The weight-based pricing is not new to the airline, which launched in June. It has been using the pricing model since November, but in January the U.S. Department of Transportation approved its international route between American Samoa and Samoa. The airline’s chief executive, Chris Langton, said that “planes are run by weight and not by seat, and travelers should be educated on this important issue. The plane can only carry a certain amount of weight and that weight needs to be paid. There is no other way.”

Langton, a pilot himself, said when he flew for other airlines, he brought up the idea to his bosses to charge by weight, but they considered weight as too sensitive an issue to address. “It’s always been the fairest way, but the industry has been trying to pack square pegs into round holes for many years,” he said.
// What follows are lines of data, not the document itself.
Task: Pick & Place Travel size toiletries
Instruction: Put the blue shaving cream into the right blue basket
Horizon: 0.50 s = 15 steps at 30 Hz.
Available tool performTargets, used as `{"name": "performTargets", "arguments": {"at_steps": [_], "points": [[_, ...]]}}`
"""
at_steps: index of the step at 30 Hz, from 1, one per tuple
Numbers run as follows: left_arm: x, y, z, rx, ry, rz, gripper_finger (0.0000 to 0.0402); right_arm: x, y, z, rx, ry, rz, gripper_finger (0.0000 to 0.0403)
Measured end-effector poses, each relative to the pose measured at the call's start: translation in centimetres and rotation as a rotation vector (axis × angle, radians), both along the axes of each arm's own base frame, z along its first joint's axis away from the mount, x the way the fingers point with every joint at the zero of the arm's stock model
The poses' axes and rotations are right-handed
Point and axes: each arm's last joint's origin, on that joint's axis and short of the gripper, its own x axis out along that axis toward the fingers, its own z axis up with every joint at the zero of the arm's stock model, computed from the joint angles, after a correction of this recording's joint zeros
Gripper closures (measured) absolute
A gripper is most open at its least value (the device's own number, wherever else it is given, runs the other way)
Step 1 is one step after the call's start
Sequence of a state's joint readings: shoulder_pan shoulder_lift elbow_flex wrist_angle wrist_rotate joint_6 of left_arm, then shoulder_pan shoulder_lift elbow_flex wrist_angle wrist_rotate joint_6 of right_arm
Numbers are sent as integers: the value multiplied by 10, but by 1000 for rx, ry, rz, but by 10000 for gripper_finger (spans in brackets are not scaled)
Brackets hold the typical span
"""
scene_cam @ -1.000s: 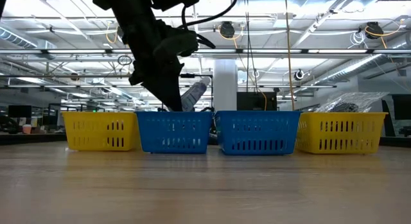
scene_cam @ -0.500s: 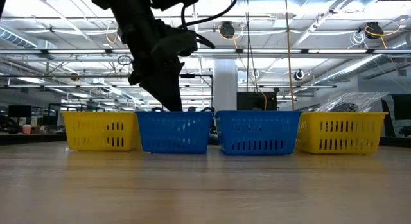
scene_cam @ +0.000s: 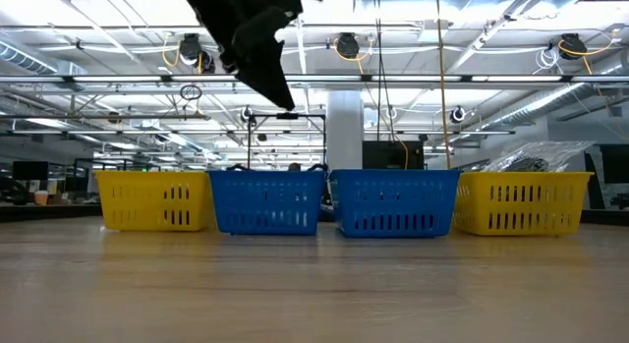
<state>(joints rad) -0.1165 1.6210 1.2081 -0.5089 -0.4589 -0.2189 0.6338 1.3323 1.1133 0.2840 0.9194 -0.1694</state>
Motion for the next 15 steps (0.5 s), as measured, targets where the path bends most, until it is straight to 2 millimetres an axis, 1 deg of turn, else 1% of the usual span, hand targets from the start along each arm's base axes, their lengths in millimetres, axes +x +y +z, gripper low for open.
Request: {"name": "performTargets", "arguments": {"at_steps": [4, 8, 11, 15], "points": [[1, 13, 5, 99, 34, -93, 327, 1, -1, -3, -18, 29, -4, 310], [7, 35, 3, 130, 45, -149, 322, -3, -4, -9, -34, 99, -9, 313], [8, 54, -4, 99, 88, -160, 302, -9, -8, -12, -34, 151, -15, 320], [8, 81, -9, 85, 111, -161, 259, -17, -14, -14, -29, 207, -25, 329]]}}
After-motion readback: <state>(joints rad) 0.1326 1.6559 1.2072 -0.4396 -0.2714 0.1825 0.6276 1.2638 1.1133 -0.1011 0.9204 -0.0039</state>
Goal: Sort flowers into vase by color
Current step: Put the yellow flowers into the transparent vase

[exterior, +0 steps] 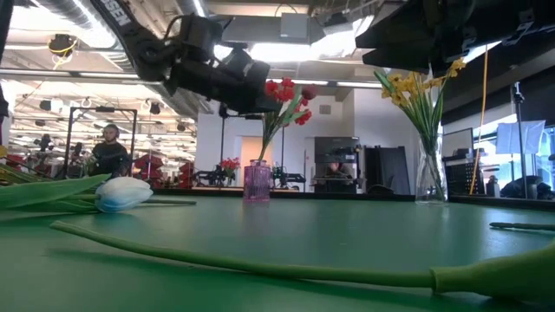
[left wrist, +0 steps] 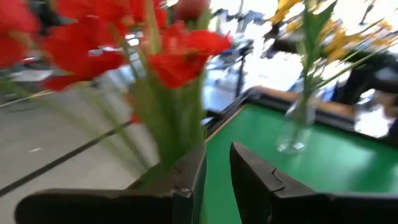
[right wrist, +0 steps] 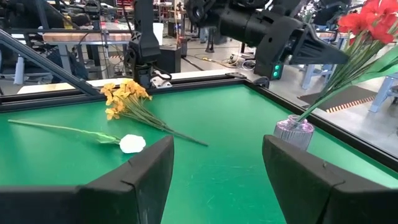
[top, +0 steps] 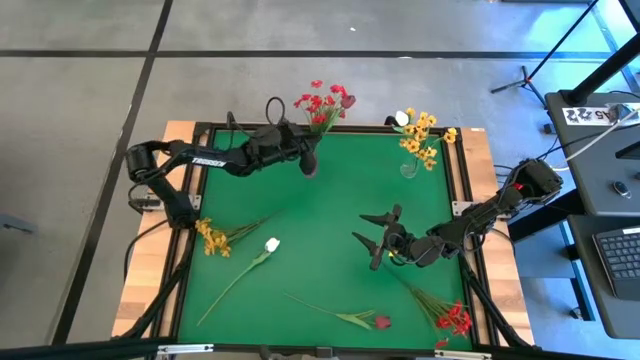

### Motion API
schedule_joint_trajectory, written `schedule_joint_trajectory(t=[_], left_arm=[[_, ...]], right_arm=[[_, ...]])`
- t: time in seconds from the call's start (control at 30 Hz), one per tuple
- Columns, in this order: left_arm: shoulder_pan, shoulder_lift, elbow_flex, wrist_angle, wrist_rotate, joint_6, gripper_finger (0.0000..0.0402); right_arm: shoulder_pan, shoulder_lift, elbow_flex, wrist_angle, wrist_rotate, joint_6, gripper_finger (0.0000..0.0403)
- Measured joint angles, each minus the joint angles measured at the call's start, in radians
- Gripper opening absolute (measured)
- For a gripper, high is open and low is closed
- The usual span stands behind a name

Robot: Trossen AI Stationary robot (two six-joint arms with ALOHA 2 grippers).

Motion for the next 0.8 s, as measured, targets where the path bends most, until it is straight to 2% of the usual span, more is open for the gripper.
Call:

Travelers in the region already are weighed before they fly because the planes used between the islands are small, said David Vaeafe, executive director of the American Samoa Visitors Bureau. Samoa Air’s fleet includes two nine-passenger planes for commercial routes and a three-passenger plane for an air taxi service. Langton said passengers who need more room will be given one row on the plane to ensure comfort.

The new pricing system would make Samoa Air the first to charge strictly by weight, a change that Vaeafe said is, “in many ways… a fair concept for passengers. For example, a 12- or 13-year-old passenger, who is small in size and weight, won’t have to pay an adult fare, based on airline fares that anyone 12 years and older does pay the adult fare,” he said.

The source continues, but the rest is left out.